Tratamiento y prevención
La piel se puede hidratar por dentro (principalmente bebiendo agua con frecuencia) y por fuera (por ejemplo, usando cremas hidratantes). Los mejores momentos para hidratar la piel son la mañana y el final del día.
- Beber unos dos litros de agua al día. Beber poco a poco y a menudo, unos ocho vasos al día. Se recomienda no beber pocas veces y en grandes cantidades ni beber mucho mientras se come.
- Seguir una dieta equilibrada rica en vitaminas y minerales: comer fruta, pescado, espinacas o huevos.
- Protegerse del frío y del sol.
- Utilizar productos apropiados para cuidar la piel: gel limpiador, crema hidratante, tónico, exfoliantes, protector solar.
- Ducharse diariamente con agua templada.
- Cremas hidratantes de venta libre:
- Descripción del tratamiento: aplicación de cremas que ayudan a hidratar la piel por fuera y a reafirmar los músculos y regenerar las células muertas de la piel.
- Duración del tratamiento: su uso se debe convertir en un hábito diario.
- Recomendaciones y aspectos que tener en cuenta en el pre y el postratamiento: se debe ser constante.
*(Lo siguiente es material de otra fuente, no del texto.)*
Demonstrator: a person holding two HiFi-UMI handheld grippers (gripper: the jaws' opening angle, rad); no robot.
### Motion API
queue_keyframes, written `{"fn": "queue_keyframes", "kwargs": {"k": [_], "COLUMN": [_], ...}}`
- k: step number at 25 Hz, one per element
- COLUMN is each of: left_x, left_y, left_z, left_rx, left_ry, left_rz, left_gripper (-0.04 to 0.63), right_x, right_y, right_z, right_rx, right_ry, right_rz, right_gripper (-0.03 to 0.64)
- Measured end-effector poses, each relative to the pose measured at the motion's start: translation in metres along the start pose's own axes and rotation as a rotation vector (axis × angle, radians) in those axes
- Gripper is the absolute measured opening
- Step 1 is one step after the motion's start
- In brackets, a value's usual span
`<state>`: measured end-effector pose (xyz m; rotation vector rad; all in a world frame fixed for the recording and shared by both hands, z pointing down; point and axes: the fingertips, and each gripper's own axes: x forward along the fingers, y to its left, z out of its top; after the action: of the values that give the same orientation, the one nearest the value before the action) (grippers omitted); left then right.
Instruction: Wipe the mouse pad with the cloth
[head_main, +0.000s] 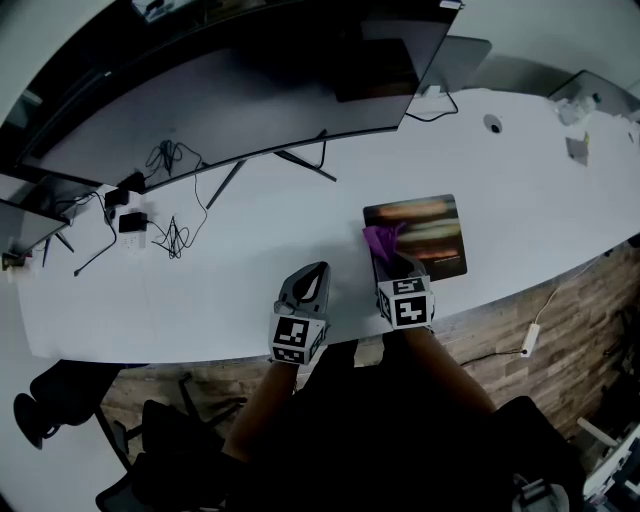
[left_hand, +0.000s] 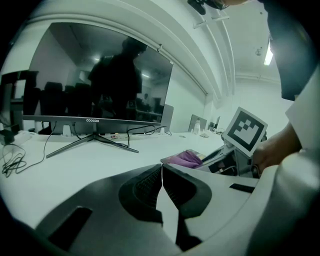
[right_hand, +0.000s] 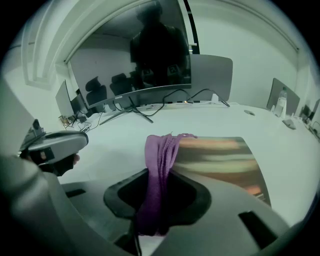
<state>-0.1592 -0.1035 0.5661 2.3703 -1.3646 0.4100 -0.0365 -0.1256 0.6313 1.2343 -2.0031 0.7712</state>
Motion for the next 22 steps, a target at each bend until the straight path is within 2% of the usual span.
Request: {"fn": "queue_keyframes", "kwargs": {"k": [22], "left_x": [0.035], "left_y": [-0.036], "left_z": [0.002], "left_rx": [0.023], "left_ry": [0.041], "left_rz": [-0.050], "left_gripper": [0.023], "right_x": [-0.016], "right_y": [-0.066], "right_z": [-0.008], "right_rx": [-0.012], "right_ry": [0.031], "right_rz": [-0.066], "right_gripper": [0.118]}}
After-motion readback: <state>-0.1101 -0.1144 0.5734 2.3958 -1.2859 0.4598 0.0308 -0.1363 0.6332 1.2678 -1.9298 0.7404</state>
Se recomienda consultar a un especialista, quien puede asesorar sobre las mejores cremas para un tipo de piel concreto (grasa, mixta, seca) y asegurar que estén probadas científicamente.
- Aplicación del tratamiento: después de la ducha, sobre la piel aún húmeda, se aplica suavemente la crema hidratante mediante masajes circulares hasta que se absorba toda la crema.
- En qué casos está especialmente indicado: pieles jóvenes que quieran conservar y reforzar la hidratación o pieles que ya presentan deshidratación y quieran recuperar la hidratación.
- Efectos y beneficios que aporta: aumento de hidratación de la piel, y, por tanto, de la elasticidad, firmeza, luminosidad, resistencia, tonalidad y suavidad.
- Contraindicaciones: comprobar la etiqueta o prospecto en cada caso.